Baghdad: Prime Minister-designate Haider al-Abadi urged Iraqis Tuesday to stand united in fight against the jihadists, while controversial incumbent Premier Nuri al-Maliki still refused to say whether he is willing to step down to put an end to the political crisis.
Abadi, named Monday to form a new government, said that defeating terrorism is his chief priority because it directly threatens the conflict-torn country, Efe reported.
The former deputy speaker called on all political movements to believe in the constitution and in the democratic political process and to sit down together, not to form a government, but to develop a national determination to deal with our problems.
He also asked for the cooperation of allied nations and international organisations to fight the jihadist Islamic State (IS).
Abadi, whose nomination was welcomed by the US and Iranian governments, received congratulations Tuesday from Saudi Arabia`s King Abdullah.

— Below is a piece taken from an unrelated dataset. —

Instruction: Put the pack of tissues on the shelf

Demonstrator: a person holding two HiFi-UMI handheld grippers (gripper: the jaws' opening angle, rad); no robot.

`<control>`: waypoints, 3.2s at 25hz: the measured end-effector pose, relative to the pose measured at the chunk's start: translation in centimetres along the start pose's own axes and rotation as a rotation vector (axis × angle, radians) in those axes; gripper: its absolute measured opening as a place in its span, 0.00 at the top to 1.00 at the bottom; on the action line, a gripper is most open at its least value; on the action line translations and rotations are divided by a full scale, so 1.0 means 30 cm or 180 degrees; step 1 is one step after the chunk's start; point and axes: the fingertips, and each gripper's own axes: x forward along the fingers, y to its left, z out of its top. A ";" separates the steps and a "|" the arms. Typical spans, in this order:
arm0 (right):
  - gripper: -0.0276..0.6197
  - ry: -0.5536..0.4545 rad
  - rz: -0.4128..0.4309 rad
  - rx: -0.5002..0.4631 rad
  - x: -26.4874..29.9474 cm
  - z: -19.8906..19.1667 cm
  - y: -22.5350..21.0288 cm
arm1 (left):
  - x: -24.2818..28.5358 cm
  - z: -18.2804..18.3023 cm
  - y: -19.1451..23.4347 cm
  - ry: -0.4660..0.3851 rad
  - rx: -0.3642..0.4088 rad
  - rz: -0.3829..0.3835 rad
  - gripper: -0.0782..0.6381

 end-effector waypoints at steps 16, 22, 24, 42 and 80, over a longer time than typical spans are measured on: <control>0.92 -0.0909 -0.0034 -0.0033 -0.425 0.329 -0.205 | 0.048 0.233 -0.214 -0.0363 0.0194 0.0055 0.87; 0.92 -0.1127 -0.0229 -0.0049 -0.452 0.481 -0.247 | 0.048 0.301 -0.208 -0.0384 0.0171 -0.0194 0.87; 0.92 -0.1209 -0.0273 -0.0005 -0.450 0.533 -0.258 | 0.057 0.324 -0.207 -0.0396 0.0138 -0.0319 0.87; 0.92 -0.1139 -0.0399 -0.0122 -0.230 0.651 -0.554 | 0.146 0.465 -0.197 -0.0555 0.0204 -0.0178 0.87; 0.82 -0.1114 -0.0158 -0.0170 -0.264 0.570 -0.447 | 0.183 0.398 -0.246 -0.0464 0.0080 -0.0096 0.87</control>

President Fouad Massoum, a Kurd, turned to Abadi a day after Maliki said he was suing the head of state for failing to nominate him for a third term as prime minister.
Maliki`s Dawa party got the largest number of seats in April elections, but the broader Shiite coalition of which it is a part, the Iraqi National Alliance, has soured on the premier, whose rule has alienated many Sunnis and Kurds.
Abadi, himself a member of Dawa, extended an olive branch to Maliki Tuesday, praising his efforts to combat terrorism and build the Iraqi state, and assuring him he will continue to be a "brother, comrade and key partner" in the political process.
Maliki Tuesday urged the army and police to stay out of the political crisis and limit themselves to their duties of maintaining security and protecting the country.
Meanwhile, Iraqi forces and Kurdish troops carried on their battle against IS militants Tuesday.
Over 80 IS combatants were killed in Iraqi air strikes.
The air strikes were aimed at "important" IS positions near the northern city of Mosul, the security chief of Nineveh province, Mohammed al-Bayati, told Efe.
The deadliest bombing occurred in the city of Sinjar, recently overrun by the IS.
At the same time, at least two people died, including a pilot, and another 20 were injured when a helicopter crashed that was transporting humanitarian aid to members of the Yazidi religious minority who fled to Sinjar mountain after IS seized the city.
US forces also carried out further air strikes aimed at preventing an IS assault on Erbil, capital of the Kurdish autonomous region.